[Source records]
---

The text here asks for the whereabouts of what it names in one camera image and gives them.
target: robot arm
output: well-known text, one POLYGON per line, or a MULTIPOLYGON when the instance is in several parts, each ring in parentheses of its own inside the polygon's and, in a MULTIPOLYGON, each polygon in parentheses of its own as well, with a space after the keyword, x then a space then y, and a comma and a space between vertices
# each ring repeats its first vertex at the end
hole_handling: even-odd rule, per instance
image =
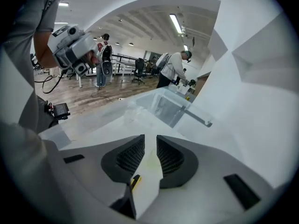
POLYGON ((54 32, 49 38, 48 47, 59 68, 66 70, 72 67, 79 76, 84 75, 89 67, 95 68, 97 65, 85 59, 85 54, 89 51, 93 51, 101 62, 93 37, 77 26, 64 26, 54 32))

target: gray sleeve
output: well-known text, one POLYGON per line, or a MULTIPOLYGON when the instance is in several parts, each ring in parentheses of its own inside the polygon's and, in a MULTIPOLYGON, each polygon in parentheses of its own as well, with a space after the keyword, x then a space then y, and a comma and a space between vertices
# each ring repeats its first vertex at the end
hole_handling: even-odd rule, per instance
POLYGON ((59 2, 60 0, 52 1, 51 5, 42 16, 42 19, 36 29, 37 32, 53 32, 59 2))

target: ceiling light
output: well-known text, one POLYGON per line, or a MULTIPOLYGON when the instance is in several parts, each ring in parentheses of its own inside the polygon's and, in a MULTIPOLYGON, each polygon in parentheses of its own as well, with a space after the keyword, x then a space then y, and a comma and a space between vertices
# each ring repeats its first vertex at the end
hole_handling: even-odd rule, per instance
POLYGON ((181 30, 181 27, 179 26, 177 16, 175 14, 170 14, 169 16, 170 16, 174 26, 176 27, 178 33, 182 34, 182 30, 181 30))
POLYGON ((59 6, 62 6, 62 7, 68 7, 68 6, 69 6, 69 3, 68 3, 68 2, 60 2, 60 3, 59 3, 59 6))

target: black slot
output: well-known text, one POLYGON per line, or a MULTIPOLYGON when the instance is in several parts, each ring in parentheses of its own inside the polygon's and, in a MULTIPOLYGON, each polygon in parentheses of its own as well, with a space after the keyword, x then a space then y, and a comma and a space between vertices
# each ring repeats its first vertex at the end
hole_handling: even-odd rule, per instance
POLYGON ((70 162, 78 161, 78 160, 83 159, 83 158, 84 158, 83 155, 78 154, 78 155, 74 155, 74 156, 71 156, 71 157, 64 158, 64 161, 65 161, 65 163, 70 163, 70 162))
POLYGON ((224 180, 245 210, 248 210, 260 201, 260 198, 237 174, 225 176, 224 180))

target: white shirt
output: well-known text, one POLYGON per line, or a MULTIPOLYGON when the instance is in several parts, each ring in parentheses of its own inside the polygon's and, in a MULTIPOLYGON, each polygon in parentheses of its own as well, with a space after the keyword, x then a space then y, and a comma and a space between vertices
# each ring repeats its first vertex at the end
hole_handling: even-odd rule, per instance
POLYGON ((167 77, 168 79, 173 80, 175 74, 177 73, 178 77, 180 77, 183 81, 186 81, 182 61, 183 59, 181 53, 174 53, 170 57, 168 63, 161 70, 161 74, 167 77))

---

WORK TO BE COMPLETED:
Pull every line that holds the string "target" out of the records.

ANSWER TO THE EXERCISE:
target: robot arm
target: gray sleeve
target: ceiling light
target: black slot
target: white shirt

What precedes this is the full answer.